Video demo below (includes audio)
This has some interesting use cases:
- Understanding the correct pronunciation for the name of an object in front of you
- A visually impaired user understanding their surroundings with a point-and-listen approach
Overall approach
- A video feed from the user is taken (webcam/device camera) with the MediaStreamTrack and getUserMedia APIs.
- The video plays on a
canvas
. - At frequent intervals (1 second), the base64 encoded image is sent to the Google Cloud Vision API.
- The Speech Synthesis API reads the response (e.g. dog, book, chair) to the user.
How?
Note, these are over-simplified code examples which don't work on their own. Please read the documentation for the relevant API if you wish to do this yourself.
Get camera input
MediaStreamTrack.getSources(sources => {
const [{id}] = sources.filter(source => source.kind === 'video')
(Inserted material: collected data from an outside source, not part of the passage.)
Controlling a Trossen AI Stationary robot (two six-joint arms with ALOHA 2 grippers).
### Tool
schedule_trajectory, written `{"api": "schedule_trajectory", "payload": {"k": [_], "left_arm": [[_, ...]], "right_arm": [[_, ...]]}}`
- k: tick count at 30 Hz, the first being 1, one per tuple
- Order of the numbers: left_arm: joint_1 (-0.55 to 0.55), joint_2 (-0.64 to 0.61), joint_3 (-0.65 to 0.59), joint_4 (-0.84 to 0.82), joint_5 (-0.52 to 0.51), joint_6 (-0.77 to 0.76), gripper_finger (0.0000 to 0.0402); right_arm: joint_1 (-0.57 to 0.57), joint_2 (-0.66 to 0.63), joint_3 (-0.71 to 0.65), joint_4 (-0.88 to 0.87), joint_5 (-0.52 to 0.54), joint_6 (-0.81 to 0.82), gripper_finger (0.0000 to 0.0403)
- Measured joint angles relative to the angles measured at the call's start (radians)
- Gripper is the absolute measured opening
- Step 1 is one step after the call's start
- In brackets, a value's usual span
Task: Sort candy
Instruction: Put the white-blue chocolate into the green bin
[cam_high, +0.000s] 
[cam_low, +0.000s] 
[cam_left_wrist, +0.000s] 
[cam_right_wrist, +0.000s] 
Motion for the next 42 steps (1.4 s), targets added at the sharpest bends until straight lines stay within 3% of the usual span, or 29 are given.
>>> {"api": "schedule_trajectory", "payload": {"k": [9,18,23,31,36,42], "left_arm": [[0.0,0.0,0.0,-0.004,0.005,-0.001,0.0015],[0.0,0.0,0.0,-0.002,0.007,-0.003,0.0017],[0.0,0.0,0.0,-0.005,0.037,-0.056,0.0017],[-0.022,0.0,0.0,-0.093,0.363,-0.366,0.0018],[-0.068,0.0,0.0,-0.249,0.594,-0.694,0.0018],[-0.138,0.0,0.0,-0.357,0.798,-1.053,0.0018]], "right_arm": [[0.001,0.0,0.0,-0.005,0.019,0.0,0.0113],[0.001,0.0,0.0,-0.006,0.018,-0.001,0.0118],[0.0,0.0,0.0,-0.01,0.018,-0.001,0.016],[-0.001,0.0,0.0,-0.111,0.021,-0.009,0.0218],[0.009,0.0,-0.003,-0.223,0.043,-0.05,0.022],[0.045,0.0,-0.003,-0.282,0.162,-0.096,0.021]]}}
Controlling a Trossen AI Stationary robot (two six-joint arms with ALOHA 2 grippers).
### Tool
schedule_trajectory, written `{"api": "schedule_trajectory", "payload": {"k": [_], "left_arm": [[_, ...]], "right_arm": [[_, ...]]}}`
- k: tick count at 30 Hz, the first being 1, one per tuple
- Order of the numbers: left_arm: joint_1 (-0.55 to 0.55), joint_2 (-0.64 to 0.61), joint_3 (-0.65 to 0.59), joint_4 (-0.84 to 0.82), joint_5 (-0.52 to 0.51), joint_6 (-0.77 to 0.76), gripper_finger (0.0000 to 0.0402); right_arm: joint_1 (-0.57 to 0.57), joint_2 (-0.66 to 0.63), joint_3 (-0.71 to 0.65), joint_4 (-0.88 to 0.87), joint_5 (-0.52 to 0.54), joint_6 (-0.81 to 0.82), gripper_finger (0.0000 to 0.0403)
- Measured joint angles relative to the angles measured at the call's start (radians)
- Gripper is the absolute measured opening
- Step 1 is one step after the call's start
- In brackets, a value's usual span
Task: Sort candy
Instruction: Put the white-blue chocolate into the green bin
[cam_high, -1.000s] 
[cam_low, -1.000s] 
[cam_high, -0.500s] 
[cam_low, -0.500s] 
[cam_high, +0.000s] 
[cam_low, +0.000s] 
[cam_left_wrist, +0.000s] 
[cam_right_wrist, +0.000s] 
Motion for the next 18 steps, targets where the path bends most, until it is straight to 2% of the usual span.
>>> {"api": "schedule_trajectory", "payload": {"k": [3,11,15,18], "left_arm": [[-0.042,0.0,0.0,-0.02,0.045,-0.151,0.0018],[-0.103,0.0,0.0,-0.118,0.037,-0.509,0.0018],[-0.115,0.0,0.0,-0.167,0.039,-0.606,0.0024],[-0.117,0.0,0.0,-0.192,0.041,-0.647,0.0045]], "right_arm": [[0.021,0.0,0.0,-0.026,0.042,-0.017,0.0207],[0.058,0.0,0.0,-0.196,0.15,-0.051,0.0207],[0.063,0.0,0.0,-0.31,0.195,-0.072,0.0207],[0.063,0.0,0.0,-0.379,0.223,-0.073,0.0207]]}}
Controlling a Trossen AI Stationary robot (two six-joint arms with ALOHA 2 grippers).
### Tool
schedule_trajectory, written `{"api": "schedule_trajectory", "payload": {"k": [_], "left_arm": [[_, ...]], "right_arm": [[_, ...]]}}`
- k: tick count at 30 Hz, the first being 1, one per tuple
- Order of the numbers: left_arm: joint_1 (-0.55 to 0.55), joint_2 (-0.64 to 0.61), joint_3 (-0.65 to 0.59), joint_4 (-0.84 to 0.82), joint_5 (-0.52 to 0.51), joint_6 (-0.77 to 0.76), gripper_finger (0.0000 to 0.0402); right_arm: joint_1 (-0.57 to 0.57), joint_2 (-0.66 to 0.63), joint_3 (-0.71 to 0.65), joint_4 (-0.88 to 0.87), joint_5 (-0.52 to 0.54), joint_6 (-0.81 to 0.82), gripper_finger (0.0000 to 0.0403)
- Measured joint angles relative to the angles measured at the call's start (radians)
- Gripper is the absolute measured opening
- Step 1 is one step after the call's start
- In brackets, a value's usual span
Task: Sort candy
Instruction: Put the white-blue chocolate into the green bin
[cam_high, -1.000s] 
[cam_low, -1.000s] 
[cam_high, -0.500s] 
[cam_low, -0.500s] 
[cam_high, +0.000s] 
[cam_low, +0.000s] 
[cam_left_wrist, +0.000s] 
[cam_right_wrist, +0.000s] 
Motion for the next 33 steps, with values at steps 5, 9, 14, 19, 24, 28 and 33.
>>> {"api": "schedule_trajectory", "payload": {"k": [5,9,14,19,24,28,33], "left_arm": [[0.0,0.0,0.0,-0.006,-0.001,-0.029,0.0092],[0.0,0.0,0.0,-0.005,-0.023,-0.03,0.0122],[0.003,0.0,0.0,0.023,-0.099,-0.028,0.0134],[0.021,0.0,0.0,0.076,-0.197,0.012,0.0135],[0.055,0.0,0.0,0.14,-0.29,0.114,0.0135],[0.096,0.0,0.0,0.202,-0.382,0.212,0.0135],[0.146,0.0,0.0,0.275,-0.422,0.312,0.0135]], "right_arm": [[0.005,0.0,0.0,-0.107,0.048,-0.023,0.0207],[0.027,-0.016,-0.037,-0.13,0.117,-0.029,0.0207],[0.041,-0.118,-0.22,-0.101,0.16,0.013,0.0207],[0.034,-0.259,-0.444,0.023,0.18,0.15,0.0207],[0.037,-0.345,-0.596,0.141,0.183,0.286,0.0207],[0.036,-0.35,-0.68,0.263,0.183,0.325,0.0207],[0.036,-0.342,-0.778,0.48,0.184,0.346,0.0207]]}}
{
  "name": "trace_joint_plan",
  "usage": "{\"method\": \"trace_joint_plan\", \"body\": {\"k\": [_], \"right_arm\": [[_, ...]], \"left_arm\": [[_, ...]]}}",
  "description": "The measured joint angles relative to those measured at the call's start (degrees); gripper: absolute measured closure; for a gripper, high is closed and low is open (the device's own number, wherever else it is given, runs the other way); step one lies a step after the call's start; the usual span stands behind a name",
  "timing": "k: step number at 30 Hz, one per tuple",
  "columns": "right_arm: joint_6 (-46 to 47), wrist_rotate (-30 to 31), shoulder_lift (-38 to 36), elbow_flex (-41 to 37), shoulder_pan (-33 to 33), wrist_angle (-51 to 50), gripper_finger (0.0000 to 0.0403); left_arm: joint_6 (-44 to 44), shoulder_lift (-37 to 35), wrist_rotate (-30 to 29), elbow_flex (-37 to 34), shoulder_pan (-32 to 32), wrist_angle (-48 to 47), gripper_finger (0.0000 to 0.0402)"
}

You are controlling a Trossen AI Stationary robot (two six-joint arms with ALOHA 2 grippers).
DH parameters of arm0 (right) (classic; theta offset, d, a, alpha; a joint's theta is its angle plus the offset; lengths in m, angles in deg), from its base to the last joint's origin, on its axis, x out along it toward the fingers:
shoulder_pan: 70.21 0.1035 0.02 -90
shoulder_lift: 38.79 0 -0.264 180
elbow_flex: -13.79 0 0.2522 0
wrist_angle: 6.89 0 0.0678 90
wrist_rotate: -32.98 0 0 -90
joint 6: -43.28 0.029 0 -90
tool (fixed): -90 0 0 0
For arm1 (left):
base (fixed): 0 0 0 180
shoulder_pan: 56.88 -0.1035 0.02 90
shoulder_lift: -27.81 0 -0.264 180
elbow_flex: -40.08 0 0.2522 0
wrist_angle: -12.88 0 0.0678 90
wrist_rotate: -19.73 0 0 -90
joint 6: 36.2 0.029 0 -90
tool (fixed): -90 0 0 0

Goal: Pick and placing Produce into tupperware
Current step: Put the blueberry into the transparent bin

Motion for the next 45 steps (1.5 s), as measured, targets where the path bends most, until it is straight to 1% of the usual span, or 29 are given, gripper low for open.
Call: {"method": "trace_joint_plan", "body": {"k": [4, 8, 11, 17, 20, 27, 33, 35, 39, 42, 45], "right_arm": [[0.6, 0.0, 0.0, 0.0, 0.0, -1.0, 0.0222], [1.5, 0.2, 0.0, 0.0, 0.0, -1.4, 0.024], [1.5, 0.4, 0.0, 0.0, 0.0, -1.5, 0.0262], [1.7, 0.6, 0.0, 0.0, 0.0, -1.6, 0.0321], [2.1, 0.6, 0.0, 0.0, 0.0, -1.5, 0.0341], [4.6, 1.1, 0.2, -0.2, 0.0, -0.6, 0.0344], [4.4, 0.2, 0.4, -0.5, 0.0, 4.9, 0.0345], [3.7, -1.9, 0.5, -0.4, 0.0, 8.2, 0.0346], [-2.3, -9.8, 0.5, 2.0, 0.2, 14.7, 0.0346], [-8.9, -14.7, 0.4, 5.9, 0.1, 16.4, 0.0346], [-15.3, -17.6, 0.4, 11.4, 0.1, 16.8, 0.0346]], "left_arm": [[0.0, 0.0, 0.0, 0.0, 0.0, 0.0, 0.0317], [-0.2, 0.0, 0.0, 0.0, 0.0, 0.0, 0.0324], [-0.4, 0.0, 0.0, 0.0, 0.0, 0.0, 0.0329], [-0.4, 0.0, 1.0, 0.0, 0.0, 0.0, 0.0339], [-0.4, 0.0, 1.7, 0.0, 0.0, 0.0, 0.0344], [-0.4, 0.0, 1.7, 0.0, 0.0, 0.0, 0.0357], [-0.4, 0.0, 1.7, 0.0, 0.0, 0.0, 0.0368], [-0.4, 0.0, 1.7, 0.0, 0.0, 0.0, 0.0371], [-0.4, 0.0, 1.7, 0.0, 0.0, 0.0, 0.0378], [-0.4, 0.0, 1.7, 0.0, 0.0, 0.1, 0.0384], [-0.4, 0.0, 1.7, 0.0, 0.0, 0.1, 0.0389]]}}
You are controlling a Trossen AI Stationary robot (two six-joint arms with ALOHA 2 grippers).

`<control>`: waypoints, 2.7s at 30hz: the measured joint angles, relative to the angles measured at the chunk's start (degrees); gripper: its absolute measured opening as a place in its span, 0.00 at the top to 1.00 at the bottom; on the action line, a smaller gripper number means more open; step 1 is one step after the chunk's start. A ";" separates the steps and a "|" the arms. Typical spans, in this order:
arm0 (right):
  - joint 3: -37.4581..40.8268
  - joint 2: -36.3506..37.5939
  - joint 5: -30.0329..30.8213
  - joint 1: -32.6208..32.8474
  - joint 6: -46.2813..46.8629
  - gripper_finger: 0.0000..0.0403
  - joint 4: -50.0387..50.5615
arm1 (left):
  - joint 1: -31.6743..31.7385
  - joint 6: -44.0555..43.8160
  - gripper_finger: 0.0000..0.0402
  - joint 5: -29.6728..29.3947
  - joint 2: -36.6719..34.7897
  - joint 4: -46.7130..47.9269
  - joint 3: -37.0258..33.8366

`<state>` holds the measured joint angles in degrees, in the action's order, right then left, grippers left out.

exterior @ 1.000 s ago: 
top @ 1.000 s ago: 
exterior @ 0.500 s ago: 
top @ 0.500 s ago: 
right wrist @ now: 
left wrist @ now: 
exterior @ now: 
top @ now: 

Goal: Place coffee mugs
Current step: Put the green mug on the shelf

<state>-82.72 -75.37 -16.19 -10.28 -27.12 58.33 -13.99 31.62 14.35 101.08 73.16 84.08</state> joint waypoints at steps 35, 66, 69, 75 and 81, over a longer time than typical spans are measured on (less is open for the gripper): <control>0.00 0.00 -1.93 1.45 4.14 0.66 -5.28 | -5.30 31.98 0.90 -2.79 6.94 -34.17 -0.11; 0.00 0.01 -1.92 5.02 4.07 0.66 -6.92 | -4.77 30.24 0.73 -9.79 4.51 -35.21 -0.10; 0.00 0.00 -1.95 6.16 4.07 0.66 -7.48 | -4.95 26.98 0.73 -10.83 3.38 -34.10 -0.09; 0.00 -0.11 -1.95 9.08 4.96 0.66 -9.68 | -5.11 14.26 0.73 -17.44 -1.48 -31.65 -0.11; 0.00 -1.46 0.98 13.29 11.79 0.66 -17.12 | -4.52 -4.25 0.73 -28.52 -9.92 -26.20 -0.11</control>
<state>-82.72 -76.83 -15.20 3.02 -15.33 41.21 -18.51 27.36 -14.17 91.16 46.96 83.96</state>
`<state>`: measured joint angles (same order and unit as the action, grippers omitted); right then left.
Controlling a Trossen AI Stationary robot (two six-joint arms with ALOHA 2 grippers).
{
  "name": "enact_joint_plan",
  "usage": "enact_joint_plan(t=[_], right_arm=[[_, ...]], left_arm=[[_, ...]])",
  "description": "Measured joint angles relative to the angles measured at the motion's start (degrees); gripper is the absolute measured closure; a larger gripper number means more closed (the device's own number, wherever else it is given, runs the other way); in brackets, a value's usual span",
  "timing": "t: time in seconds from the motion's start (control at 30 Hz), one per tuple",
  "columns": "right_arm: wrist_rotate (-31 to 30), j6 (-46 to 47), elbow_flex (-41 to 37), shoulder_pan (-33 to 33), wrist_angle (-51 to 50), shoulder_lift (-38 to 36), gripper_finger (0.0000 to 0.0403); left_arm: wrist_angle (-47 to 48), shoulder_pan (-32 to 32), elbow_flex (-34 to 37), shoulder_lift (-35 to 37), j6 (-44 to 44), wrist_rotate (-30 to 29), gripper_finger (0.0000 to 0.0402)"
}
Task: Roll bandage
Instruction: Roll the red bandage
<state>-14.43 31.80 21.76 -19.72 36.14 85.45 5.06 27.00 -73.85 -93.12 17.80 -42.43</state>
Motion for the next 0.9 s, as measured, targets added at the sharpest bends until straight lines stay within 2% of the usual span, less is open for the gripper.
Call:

navigator.webkitGetUserMedia(
{id},
stream => console.info(stream),
err => console.error(err)
);
});
Prepare image payload for identification
setInterval(() => {
const url = 'https://vision.googleapis.com/v1/images:annotate?key=';
const image = canvasElement.toDataURL('image/jpeg', 0.5);
const payload = { url, image };
}, 1000);
Identify!
const {labelAnnotations} = await fetch(url, {
method: 'POST',
body: JSON.stringify(payload)
});
console.log(labelAnnotations) // ball, circle, apple, sphere
Speak
const utterance = new SpeechSynthesisUtterance('apple');
const voice = window.speechSynthesis.getVoices()[0];
utterance.voice = voice;
window.speechSynthesis.speak(utterance);
I have not shared a live demo since using the Cloud Vision API costs me money.
No server side component is needed for this web application.